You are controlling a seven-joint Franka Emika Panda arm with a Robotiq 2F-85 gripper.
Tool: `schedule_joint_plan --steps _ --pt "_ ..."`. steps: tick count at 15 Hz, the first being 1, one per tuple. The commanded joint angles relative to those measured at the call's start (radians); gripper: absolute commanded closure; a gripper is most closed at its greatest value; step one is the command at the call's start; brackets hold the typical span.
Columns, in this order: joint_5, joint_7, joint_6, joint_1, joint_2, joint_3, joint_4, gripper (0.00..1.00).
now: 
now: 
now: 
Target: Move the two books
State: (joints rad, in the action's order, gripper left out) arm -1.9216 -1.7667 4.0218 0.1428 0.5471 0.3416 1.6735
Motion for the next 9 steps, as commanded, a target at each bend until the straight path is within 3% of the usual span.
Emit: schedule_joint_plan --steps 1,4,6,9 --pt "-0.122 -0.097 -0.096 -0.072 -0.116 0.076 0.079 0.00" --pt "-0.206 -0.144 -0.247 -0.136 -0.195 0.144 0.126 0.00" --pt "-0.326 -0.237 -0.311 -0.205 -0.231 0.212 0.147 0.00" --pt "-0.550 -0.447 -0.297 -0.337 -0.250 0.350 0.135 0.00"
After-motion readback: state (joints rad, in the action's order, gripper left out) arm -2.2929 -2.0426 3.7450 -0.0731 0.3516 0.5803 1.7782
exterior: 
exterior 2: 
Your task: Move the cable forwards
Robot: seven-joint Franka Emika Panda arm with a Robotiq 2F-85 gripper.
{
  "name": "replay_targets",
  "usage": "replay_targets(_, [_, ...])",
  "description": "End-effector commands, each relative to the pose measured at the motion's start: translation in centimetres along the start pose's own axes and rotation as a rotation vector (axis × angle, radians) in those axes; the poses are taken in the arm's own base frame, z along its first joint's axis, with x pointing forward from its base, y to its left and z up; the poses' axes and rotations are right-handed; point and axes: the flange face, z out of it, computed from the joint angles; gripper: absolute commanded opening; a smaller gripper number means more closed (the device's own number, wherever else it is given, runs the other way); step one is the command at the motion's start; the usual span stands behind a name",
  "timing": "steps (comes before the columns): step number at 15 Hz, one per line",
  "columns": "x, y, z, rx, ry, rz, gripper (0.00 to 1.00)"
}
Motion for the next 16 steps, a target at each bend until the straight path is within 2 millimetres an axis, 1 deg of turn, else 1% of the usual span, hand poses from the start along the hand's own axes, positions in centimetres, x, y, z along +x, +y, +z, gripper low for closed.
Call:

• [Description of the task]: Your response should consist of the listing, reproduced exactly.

• [Result for this task]:
You are controlling a seven-joint Franka Emika Panda arm with a Robotiq 2F-85 gripper.
Tool: `schedule_joint_plan --steps _ --pt "_ ..."`. steps: tick count at 15 Hz, the first being 1, one per tuple. The commanded joint angles relative to those measured at the call's start (radians); gripper: absolute commanded closure; a gripper is most closed at its greatest value; step one is the command at the call's start; brackets hold the typical span.
Columns, in this order: joint_5, joint_7, joint_6, joint_1, joint_2, joint_3, joint_4, gripper (0.00..1.00).
now: 
now: 
now: 
Target: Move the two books
State: (joints rad, in the action's order, gripper left out) arm -1.9216 -1.7667 4.0218 0.1428 0.5471 0.3416 1.6735
Motion for the next 9 steps, as commanded, a target at each bend until the straight path is within 3% of the usual span.
Emit: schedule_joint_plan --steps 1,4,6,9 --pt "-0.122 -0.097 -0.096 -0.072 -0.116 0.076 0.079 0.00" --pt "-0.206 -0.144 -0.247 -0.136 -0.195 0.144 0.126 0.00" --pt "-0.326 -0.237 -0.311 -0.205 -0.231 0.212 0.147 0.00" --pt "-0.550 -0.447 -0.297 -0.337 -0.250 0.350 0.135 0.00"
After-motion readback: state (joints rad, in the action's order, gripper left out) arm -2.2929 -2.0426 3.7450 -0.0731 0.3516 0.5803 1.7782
exterior: 
exterior 2: 
Your task: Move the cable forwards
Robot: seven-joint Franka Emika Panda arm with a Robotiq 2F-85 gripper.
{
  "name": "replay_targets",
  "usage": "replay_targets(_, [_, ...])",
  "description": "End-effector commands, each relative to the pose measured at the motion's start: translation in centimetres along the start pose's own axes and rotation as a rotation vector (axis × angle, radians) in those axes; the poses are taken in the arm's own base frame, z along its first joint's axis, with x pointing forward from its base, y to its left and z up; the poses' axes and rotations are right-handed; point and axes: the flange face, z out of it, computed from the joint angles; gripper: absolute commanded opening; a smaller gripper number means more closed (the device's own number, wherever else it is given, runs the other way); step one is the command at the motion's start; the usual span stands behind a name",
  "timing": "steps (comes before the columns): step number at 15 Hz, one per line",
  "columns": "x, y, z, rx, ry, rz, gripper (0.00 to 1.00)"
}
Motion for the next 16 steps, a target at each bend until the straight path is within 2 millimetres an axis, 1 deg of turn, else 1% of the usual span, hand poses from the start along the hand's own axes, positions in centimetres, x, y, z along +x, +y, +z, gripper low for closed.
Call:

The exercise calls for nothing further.